=== Task prompt ===
Repeat exactly the lines of the listing below, please, starting with the first and ending with the line containing "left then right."; leave out the rest.

=== Material provided ===
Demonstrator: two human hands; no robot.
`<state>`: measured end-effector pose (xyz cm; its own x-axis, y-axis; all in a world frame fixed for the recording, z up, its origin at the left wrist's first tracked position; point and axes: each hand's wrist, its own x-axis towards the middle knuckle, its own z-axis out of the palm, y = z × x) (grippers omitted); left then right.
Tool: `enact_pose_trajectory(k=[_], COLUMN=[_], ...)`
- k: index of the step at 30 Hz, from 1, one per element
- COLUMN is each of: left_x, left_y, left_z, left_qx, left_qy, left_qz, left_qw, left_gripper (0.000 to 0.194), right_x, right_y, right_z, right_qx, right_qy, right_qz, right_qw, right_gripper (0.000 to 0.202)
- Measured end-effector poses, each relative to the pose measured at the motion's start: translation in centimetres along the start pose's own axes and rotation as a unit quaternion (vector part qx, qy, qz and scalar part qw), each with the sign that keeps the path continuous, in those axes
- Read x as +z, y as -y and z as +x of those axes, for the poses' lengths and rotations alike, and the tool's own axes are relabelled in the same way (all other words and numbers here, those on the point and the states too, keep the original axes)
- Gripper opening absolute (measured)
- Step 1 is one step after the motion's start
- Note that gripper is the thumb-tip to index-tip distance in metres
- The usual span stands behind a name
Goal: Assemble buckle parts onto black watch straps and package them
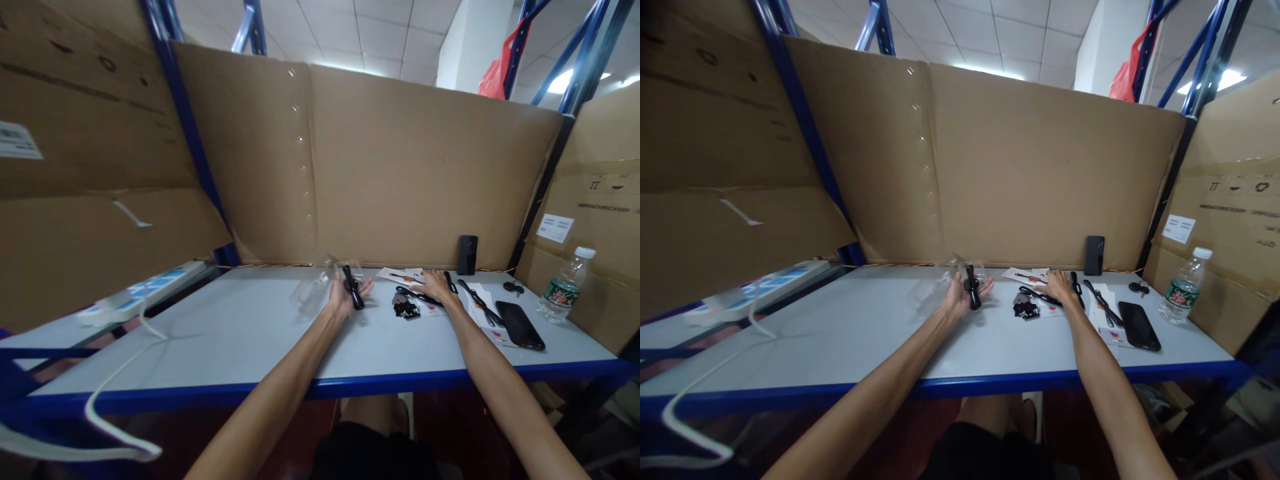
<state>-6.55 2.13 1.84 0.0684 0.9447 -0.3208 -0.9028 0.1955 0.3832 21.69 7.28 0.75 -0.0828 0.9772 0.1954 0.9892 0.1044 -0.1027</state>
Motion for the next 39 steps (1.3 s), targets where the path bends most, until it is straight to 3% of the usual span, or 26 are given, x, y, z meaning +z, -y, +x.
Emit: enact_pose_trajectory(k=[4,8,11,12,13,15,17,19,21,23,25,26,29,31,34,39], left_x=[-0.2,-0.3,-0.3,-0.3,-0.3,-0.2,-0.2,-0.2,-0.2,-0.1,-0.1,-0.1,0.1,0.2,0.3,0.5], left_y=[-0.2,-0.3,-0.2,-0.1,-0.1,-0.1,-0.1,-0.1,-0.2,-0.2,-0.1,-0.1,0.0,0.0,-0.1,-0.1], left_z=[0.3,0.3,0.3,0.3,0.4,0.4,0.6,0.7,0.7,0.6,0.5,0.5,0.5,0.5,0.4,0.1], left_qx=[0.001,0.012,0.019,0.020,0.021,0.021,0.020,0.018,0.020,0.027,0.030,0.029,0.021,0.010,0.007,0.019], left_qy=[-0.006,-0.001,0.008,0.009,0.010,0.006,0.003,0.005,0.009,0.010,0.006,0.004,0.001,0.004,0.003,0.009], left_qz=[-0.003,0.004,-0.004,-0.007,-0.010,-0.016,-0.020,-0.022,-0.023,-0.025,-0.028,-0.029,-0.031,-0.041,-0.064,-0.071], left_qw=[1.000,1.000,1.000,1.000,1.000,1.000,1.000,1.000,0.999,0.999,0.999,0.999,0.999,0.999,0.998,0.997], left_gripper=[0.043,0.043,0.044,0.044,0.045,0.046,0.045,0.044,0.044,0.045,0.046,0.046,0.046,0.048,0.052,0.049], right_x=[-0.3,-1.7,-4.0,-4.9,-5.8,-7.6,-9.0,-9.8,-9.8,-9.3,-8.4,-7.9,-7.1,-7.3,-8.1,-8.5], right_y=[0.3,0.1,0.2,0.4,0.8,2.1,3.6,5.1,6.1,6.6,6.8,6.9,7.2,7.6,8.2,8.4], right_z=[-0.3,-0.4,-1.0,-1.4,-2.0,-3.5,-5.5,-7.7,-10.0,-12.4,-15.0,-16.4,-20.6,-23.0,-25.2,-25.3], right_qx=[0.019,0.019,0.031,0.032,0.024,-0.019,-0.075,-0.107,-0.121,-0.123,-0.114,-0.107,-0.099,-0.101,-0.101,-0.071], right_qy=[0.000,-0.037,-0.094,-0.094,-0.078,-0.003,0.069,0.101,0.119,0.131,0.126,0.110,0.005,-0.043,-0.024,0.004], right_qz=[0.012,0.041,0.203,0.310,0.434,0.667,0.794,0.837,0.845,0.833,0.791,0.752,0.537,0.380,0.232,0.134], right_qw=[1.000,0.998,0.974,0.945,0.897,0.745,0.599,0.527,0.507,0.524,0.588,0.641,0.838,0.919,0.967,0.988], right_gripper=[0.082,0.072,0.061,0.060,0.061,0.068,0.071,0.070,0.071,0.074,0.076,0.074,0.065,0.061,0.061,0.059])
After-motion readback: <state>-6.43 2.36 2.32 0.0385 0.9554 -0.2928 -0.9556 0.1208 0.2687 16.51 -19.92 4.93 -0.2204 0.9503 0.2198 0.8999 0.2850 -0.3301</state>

=== Expected output ===
Demonstrator: two human hands; no robot.
`<state>`: measured end-effector pose (xyz cm; its own x-axis, y-axis; all in a world frame fixed for the recording, z up, its origin at the left wrist's first tracked position; point and axes: each hand's wrist, its own x-axis towards the middle knuckle, its own z-axis out of the palm, y = z × x) (grippers omitted); left then right.

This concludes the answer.